The heroic-romantic watercolors that Back painted during the northward journey, to and along the coast, belie the tremendous misery and suffering endured during the group's retreat, as winter quickly arrived in late August 1821. Their lack of provisions and the length of the voyage back up the Coppermine to Fort Providence on Great Slave Lake convinced Franklin to change his original plans: they would now proceed up the recently-discovered Hood's River, then cross overland to Fort Enterprise, which had been their previous winter's home on Winter Lake, approximately 70 miles north of Fort Providence. Wearing damp clothes in freezing temperatures, living mostly on a lichen called tripe de roche and on boiled old shoes and scraps of leather, a smaller and much emaciated party arrived at Fort Enterprise, finding no provisions and no Indians as had been expected and arranged for. In the previous year, there had been little snow and they had been surrounded with herds of reindeer; now, Franklin ruefully noted, there were few tracks of these animals and the snow was two feet deep. Back, who had been a few days ahead of Franklin's group, had already gone to Fort Providence to get help and food. Richardson, who with Hood had remained behind Franklin to assist weakening voyageurs, eventually reached Fort Enterprise, only to describe in harrowing detail the murder of Hood, the murder and probable cannibalism of one voyageur by another, and his own decision to kill the perpetrator of both. Back's heroic overland feat was successful, for Indians sent by him arrived with food on November 7.
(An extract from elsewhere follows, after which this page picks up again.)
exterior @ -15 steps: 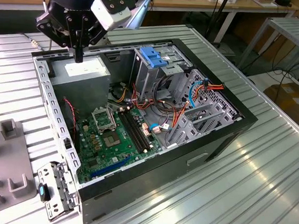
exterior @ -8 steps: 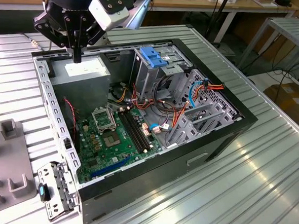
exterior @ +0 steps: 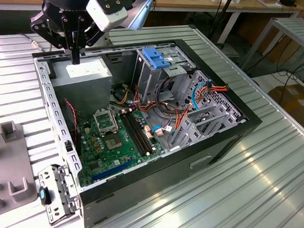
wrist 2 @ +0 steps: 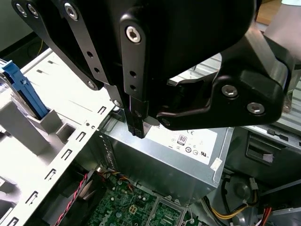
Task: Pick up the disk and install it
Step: 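Reach for the disk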
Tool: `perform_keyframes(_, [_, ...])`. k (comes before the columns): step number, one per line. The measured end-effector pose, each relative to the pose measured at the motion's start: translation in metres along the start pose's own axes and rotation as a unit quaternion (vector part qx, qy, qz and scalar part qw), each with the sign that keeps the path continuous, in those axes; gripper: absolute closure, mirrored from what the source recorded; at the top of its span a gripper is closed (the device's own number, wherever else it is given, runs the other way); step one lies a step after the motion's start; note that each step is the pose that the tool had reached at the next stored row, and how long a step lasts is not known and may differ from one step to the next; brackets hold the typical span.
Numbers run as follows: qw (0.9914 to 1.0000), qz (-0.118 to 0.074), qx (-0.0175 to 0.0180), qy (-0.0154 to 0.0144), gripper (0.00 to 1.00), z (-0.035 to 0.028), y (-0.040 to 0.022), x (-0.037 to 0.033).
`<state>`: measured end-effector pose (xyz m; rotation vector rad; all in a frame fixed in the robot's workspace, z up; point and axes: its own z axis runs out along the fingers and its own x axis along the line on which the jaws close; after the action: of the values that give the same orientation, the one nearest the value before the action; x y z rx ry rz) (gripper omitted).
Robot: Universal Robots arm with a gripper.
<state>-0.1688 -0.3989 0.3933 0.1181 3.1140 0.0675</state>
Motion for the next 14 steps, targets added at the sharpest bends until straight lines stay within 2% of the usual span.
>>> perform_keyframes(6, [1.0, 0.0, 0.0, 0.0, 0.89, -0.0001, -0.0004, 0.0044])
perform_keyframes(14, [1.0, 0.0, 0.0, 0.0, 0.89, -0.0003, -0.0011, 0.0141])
The Indians set about every thing with an activity that amazed us. Indeed, contrasted with our emaciated figures and extreme debility, their frames appeared to us gigantic, and their strength supernatural . . . . The Indians treated us with the utmost tenderness, gave us their snow-shoes, and walked without themselves, keeping by our sides, that they might lift us when we fell. . . . [they] prepared our encampment, cooked for us, and fed us as if we had been children . . . [Franklin, pp. 468, 470-471.]

The conditions of Franklin and the remaining men gradually improved over the winter and spring months, and eventually, on foot and by canoe, they returned to York Factory on 22 July 1822. “And thus terminated,” Franklin wrote (p. 494), “our long, fatiguing, and disastrous travels in North America, having journeyed by water and by land (including our navigation of the Polar Sea) five thousand five hundred and fifty miles.” The expedition proved to be a great learning experience regarding tactics, equipment, and physical requirements, which would prove valuable in subsequent British exploration efforts in the Arctic.